> _Task prompt_
From the data below, repeat exactly the lines from the line with "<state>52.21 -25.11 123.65" to the line with "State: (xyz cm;", both included.

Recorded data
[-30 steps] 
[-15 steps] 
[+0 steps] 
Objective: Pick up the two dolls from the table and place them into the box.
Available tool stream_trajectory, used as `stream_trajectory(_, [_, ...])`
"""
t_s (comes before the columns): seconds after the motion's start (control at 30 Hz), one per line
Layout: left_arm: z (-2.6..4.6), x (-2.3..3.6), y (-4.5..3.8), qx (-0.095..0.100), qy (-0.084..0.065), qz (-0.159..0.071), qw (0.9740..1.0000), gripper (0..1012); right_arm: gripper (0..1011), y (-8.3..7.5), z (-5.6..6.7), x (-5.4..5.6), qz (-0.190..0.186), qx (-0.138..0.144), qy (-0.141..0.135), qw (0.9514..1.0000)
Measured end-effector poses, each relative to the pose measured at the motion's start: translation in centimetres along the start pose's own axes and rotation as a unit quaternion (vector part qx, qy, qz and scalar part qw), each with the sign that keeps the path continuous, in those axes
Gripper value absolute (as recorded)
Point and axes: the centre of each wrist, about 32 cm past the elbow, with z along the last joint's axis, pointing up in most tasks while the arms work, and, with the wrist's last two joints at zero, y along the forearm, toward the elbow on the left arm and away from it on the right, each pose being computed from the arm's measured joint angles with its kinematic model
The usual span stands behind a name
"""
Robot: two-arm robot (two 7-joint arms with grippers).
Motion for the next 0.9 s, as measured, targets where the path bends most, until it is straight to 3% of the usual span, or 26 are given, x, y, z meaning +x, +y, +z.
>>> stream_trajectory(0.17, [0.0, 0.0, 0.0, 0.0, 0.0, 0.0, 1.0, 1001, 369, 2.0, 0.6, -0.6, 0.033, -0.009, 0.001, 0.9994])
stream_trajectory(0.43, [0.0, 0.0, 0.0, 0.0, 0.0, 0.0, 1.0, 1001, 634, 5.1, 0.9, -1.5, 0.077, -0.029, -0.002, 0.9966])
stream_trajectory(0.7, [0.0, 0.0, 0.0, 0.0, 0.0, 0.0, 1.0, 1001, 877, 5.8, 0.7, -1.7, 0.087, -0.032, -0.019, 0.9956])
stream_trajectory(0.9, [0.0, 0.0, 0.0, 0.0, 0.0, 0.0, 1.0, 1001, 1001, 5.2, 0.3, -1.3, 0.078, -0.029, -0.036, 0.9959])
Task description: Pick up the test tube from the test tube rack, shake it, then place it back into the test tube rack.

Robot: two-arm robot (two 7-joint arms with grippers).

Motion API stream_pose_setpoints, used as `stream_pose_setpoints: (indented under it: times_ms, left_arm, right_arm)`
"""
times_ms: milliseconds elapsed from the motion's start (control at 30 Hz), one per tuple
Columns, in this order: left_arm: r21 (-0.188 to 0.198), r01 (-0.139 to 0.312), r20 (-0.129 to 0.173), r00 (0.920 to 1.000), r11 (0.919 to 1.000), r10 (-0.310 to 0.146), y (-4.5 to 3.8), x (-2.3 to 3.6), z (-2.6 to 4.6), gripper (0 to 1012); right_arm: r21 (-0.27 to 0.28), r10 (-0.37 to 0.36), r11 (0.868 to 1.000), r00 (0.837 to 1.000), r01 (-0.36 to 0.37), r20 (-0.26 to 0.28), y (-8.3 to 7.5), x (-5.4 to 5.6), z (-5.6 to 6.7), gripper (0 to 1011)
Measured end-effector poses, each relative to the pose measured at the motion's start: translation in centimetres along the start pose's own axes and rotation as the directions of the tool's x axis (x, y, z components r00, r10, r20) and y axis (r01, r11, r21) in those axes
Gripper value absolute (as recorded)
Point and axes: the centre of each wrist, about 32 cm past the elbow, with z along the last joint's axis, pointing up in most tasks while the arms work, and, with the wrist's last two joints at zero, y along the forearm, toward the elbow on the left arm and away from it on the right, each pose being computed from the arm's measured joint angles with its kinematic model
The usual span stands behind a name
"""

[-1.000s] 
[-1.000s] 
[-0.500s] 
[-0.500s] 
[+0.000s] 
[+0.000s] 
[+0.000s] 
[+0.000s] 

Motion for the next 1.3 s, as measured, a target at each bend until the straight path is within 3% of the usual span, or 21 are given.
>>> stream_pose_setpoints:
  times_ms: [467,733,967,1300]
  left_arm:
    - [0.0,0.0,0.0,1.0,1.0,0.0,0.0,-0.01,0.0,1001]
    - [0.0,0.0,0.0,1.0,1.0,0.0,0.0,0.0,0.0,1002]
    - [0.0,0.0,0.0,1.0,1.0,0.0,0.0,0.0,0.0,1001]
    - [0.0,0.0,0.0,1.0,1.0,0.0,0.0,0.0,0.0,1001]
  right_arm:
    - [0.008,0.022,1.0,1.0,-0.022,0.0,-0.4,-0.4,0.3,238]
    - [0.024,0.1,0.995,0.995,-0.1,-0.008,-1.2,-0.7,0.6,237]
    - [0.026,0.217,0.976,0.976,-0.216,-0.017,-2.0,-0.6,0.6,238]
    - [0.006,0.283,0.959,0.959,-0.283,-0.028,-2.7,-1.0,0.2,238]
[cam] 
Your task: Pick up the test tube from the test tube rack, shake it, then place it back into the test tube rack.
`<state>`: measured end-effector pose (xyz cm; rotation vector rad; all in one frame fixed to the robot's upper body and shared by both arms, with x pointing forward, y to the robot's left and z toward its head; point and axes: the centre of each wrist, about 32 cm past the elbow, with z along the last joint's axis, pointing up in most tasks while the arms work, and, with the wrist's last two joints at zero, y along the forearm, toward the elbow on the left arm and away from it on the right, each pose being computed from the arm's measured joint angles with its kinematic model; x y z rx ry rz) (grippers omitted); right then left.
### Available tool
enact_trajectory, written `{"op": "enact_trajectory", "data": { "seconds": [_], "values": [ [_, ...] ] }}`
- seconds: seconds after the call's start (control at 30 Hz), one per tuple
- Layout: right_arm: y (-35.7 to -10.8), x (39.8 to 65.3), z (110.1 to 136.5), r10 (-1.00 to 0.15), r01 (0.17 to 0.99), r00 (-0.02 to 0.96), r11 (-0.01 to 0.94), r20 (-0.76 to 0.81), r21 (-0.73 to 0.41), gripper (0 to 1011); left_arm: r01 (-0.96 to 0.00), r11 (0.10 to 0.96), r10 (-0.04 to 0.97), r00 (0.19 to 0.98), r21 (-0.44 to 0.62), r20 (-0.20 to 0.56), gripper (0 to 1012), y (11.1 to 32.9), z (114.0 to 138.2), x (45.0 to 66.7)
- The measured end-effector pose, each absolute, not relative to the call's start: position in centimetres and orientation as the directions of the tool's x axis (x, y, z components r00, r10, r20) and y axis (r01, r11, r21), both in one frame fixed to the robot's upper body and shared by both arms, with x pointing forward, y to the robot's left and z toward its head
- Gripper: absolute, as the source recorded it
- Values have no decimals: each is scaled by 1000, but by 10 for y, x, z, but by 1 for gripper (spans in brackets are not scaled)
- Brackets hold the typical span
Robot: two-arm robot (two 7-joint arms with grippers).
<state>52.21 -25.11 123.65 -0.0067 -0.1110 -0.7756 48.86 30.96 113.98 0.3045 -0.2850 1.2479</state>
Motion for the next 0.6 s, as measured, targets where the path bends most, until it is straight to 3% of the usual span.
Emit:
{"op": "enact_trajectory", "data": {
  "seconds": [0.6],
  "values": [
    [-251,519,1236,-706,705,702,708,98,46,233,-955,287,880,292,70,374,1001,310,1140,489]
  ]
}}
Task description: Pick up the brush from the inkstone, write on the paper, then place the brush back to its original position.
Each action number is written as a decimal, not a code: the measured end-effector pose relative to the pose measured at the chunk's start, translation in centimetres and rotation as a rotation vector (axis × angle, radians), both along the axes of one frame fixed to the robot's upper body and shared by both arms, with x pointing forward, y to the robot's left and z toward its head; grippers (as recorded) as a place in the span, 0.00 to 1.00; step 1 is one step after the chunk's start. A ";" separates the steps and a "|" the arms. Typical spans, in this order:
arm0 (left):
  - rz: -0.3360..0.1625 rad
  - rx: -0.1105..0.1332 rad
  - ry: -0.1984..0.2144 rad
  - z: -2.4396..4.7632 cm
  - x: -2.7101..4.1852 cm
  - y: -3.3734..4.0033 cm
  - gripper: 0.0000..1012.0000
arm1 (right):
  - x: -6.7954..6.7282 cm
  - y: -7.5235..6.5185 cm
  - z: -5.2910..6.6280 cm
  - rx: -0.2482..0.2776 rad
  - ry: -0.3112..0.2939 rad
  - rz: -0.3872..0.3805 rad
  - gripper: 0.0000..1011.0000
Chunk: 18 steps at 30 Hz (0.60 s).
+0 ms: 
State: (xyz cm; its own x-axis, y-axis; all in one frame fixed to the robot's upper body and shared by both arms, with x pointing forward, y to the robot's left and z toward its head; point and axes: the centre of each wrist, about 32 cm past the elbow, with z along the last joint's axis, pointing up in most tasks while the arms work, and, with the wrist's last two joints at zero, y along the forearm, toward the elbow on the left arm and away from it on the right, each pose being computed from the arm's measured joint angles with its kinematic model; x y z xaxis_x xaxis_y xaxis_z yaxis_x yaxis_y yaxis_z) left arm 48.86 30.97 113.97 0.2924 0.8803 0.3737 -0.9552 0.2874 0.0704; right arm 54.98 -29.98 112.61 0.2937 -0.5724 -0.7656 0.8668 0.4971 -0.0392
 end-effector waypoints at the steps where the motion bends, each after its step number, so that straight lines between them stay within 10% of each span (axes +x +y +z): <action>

> _Final answer_
<state>52.21 -25.11 123.65 -0.0067 -0.1110 -0.7756 48.86 30.96 113.98 0.3045 -0.2850 1.2479</state>
Motion for the next 0.6 s, as measured, targets where the path bends most, until it is straight to 3% of the usual span.
Emit:
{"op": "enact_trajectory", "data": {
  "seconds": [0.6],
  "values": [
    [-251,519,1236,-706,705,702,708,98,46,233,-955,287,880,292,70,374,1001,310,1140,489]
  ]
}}
Task description: Pick up the brush from the inkstone, write on the paper, then place the brush back to its original position.
Each action number is written as a decimal, not a code: the measured end-effector pose relative to the pose measured at the chunk's start, translation in centimetres and rotation as a rotation vector (axis × angle, radians), both along the axes of one frame fixed to the robot's upper body and shared by both arms, with x pointing forward, y to the robot's left and z toward its head; grippers (as recorded) as a place in the span, 0.00 to 1.00; step 1 is one step after the chunk's start. A ";" separates the steps and a "|" the arms. Typical spans, in this order:
arm0 (left):
  - rz: -0.3360..0.1625 rad
  - rx: -0.1105..0.1332 rad
  - ry: -0.1984..0.2144 rad
  - z: -2.4396..4.7632 cm
  - x: -2.7101..4.1852 cm
  - y: -3.3734..4.0033 cm
  - gripper: 0.0000..1012.0000
arm1 (right):
  - x: -6.7954..6.7282 cm
  - y: -7.5235..6.5185 cm
  - z: -5.2910..6.6280 cm
  - rx: -0.2482..0.2776 rad
  - ry: -0.3112..0.2939 rad
  - rz: -0.3872..0.3805 rad
  - gripper: 0.0000..1011.0000
Chunk: 18 steps at 30 Hz (0.60 s).
+0 ms: 
State: (xyz cm; its own x-axis, y-axis; all in one frame fixed to the robot's upper body and shared by both arms, with x pointing forward, y to the robot's left and z toward its head; point and axes: the centre of each wrist, about 32 cm past the elbow, with z along the last joint's axis, pointing up in most tasks while the arms work, and, with the wrist's last two joints at zero, y along the forearm, toward the elbow on the left arm and away from it on the right, each pose being computed from the arm's measured joint angles with its kinematic model; x y z xaxis_x xaxis_y xaxis_z yaxis_x yaxis_y yaxis_z) left arm 48.86 30.97 113.97 0.2924 0.8803 0.3737 -0.9552 0.2874 0.0704; right arm 54.98 -29.98 112.61 0.2937 -0.5724 -0.7656 0.8668 0.4971 -0.0392

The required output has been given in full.